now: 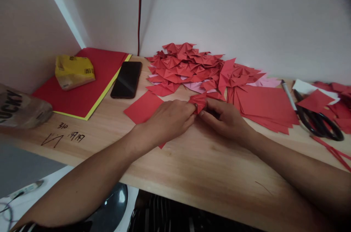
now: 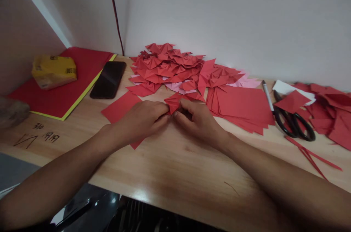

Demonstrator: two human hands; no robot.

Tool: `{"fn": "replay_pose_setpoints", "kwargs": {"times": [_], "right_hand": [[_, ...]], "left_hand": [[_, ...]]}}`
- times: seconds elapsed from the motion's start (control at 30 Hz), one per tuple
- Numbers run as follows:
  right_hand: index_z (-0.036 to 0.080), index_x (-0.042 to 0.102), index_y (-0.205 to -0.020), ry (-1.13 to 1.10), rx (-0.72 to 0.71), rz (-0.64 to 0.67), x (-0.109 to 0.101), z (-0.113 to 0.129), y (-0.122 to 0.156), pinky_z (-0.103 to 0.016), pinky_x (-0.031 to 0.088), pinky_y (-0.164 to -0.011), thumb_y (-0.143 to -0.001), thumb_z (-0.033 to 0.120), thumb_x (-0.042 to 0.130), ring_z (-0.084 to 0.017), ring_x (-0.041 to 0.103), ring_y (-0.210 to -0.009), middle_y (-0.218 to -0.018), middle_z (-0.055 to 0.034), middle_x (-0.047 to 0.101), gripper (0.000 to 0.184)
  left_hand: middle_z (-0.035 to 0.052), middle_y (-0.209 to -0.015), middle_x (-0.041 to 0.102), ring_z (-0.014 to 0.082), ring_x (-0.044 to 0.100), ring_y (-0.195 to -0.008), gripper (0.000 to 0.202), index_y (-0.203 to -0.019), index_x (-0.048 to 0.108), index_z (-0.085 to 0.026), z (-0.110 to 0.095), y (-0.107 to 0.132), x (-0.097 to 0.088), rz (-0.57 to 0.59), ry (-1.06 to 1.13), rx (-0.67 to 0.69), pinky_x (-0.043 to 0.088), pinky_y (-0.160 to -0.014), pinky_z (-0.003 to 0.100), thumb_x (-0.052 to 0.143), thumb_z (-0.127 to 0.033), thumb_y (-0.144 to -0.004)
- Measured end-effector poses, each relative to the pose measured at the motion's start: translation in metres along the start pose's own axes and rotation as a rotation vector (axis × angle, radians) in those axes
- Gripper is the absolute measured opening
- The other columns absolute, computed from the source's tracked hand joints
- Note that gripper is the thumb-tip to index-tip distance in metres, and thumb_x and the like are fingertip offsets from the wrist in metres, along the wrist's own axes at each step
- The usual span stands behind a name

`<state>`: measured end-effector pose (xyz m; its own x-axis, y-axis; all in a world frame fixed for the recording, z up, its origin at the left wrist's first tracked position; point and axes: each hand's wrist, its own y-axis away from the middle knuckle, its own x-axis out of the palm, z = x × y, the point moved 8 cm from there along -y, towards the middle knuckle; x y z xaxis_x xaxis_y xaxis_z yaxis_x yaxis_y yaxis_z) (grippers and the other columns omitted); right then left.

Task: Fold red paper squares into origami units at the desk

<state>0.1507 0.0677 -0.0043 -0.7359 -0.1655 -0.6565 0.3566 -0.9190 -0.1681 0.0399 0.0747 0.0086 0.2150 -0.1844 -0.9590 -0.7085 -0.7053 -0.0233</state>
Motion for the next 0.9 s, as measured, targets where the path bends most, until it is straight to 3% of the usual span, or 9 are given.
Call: {"fn": "replay_pose_setpoints", "kwargs": {"times": [0.23,0.47,0.9], "right_hand": [[0.022,0.051,-0.073,0.007,-0.004,0.000,0.0005,0.0006,0.0000,-0.033,0.044,-0.071,-0.088,0.021,0.053,-0.022,0.060,-0.081,-0.069,-0.0008,0.056,0.015],[0.021,0.060,-0.083,0.056,-0.022,-0.007,-0.0004,0.0034,-0.0003,-0.029,0.036,-0.056,-0.089,0.025,0.053,-0.015,0.047,-0.060,-0.071,-0.0003,0.058,0.010],[0.021,0.062,-0.086,0.052,-0.034,0.000,0.0002,0.0038,0.0005,-0.029,0.039,-0.059,-0.090,0.025,0.054,-0.016,0.052,-0.063,-0.073,-0.0011,0.061,0.010]], "left_hand": [[0.0092,-0.086,0.069,0.0215,0.064,-0.075,0.028,-0.090,0.065,-0.015,-0.0007,0.0001,0.0001,0.022,-0.014,-0.001,0.043,-0.062,0.031,0.040,-0.026,-0.095],[0.0095,-0.088,0.069,0.0223,0.065,-0.078,0.027,-0.093,0.064,-0.014,-0.0022,0.0009,-0.0012,0.032,-0.010,0.000,0.045,-0.063,0.031,0.040,-0.025,-0.095],[0.0091,-0.090,0.070,0.0233,0.067,-0.081,0.027,-0.092,0.064,-0.015,-0.0019,0.0019,0.0002,0.029,0.003,0.018,0.046,-0.064,0.032,0.039,-0.025,-0.096]]}}
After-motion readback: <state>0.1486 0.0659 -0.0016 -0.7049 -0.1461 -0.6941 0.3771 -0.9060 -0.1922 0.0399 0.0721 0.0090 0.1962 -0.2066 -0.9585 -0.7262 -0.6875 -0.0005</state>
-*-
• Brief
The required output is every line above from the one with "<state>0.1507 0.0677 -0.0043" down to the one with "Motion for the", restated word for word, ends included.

• Exercise response
<state>0.1507 0.0677 -0.0043 -0.7359 -0.1655 -0.6565 0.3566 -0.9190 -0.1681 0.0399 0.0747 0.0086 0.2150 -0.1844 -0.9590 -0.7085 -0.7053 -0.0233</state>
Motion for the next 0.9 s, as measured, targets where the path bends most, until it is straight to 3% of the usual span, or 9 are given.

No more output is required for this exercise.